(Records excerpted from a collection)
━━━━━━━━

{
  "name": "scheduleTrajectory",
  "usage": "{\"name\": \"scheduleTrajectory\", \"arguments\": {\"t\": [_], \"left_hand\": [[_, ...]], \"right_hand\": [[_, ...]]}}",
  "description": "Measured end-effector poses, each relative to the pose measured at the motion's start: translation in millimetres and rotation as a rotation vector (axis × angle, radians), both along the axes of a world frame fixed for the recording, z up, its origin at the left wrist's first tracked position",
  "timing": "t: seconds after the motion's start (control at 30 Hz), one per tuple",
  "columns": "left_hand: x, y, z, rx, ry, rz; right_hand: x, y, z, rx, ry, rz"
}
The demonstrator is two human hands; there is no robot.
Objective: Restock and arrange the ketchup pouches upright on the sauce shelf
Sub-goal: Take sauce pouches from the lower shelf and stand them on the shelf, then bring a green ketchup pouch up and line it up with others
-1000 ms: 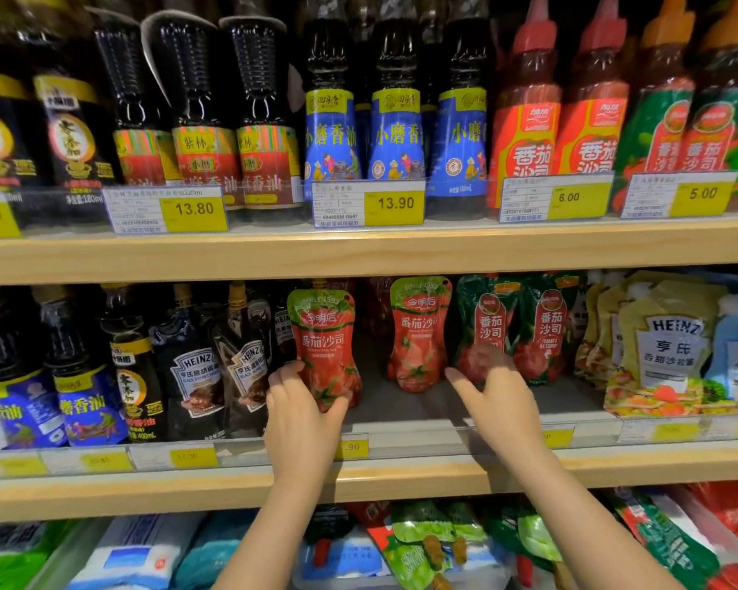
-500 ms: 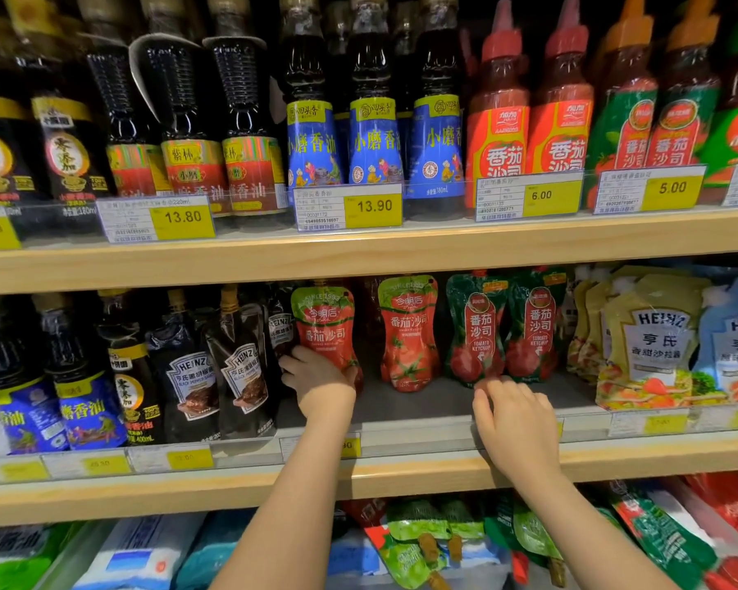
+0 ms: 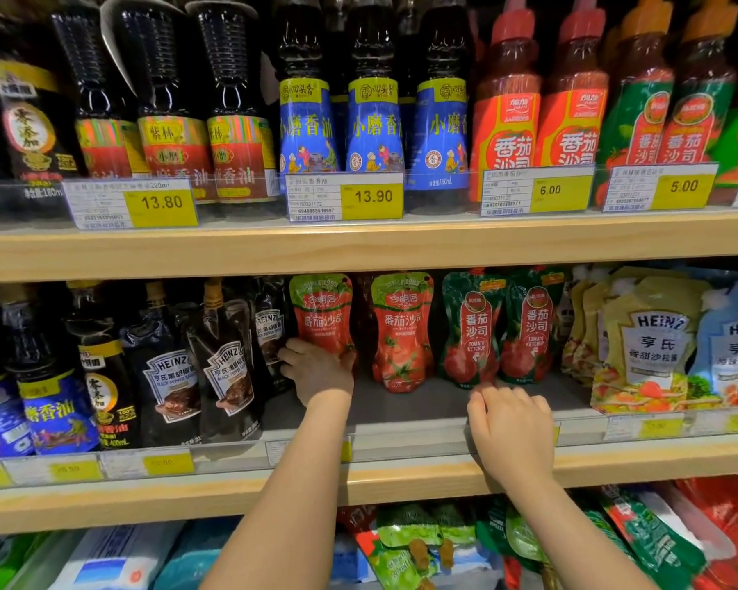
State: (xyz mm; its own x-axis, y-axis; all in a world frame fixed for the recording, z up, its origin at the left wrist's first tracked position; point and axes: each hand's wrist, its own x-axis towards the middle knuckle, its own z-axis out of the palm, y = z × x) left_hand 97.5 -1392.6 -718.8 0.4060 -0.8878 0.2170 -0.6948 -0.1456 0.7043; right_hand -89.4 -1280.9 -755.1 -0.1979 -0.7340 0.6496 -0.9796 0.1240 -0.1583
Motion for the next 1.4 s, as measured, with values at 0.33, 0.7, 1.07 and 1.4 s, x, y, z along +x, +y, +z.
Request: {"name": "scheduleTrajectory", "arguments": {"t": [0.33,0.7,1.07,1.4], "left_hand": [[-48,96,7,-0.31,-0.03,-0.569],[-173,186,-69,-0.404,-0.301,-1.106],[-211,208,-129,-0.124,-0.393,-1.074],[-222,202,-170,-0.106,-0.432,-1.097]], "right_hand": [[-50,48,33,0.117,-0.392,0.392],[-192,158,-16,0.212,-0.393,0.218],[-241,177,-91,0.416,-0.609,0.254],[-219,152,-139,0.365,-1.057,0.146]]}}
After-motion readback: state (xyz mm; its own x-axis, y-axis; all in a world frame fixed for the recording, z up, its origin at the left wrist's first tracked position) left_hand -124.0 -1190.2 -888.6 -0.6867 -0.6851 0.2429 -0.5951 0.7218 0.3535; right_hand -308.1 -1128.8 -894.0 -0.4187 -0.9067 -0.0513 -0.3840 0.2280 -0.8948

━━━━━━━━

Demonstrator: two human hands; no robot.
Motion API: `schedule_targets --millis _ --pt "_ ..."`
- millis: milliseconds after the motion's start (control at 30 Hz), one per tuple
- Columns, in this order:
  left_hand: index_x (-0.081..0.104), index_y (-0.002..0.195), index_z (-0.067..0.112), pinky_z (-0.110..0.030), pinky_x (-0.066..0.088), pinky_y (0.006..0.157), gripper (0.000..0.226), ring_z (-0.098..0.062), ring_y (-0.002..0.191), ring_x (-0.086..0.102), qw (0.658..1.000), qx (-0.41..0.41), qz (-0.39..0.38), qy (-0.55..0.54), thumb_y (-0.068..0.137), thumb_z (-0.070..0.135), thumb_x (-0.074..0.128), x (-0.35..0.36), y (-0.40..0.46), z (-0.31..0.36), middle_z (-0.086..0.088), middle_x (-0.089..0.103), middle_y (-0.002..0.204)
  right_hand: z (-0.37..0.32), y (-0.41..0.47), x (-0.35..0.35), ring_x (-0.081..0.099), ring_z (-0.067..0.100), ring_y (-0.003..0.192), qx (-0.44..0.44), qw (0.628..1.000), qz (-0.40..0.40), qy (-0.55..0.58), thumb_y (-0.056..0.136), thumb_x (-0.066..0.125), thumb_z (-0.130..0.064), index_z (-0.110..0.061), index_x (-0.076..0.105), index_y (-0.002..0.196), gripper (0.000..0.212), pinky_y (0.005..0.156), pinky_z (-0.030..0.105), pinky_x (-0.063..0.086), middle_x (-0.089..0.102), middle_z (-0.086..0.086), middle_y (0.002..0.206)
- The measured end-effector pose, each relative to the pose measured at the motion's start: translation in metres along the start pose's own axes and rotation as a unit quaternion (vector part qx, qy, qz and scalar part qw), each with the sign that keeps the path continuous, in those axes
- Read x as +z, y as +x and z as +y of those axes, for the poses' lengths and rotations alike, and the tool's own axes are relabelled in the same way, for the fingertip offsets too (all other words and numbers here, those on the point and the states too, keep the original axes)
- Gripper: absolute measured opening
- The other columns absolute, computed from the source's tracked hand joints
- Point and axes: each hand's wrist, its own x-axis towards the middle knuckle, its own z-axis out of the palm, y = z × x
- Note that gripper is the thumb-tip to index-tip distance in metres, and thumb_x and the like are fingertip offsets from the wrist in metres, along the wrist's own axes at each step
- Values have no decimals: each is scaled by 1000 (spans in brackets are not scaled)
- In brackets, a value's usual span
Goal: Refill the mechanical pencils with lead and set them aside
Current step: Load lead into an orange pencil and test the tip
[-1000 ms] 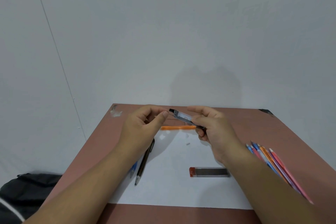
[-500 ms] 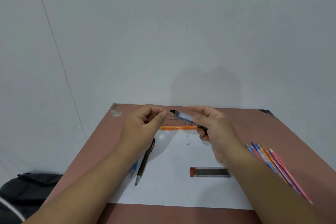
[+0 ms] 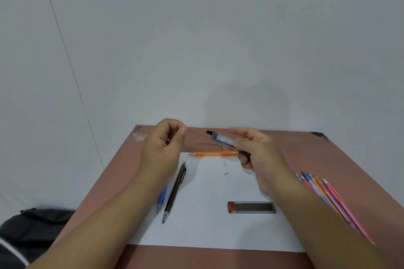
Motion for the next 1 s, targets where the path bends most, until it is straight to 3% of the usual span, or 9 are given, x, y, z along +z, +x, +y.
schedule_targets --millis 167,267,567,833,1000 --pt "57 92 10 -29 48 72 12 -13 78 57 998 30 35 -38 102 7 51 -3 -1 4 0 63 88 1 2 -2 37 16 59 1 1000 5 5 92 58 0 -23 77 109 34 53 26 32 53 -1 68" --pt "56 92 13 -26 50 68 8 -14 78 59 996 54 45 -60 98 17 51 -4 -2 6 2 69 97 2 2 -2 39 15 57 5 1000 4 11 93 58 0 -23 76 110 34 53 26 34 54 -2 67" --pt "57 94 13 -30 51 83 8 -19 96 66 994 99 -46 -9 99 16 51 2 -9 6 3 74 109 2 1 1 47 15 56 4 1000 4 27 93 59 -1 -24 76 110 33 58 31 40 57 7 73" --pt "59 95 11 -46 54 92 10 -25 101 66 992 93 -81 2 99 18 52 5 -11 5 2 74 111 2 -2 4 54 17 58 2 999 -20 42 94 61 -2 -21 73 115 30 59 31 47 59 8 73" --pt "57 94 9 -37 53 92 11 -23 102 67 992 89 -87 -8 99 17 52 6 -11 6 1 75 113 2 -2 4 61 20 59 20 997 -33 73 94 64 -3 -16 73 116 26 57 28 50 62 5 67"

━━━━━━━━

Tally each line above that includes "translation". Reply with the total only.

EXPECTED OUTPUT: 2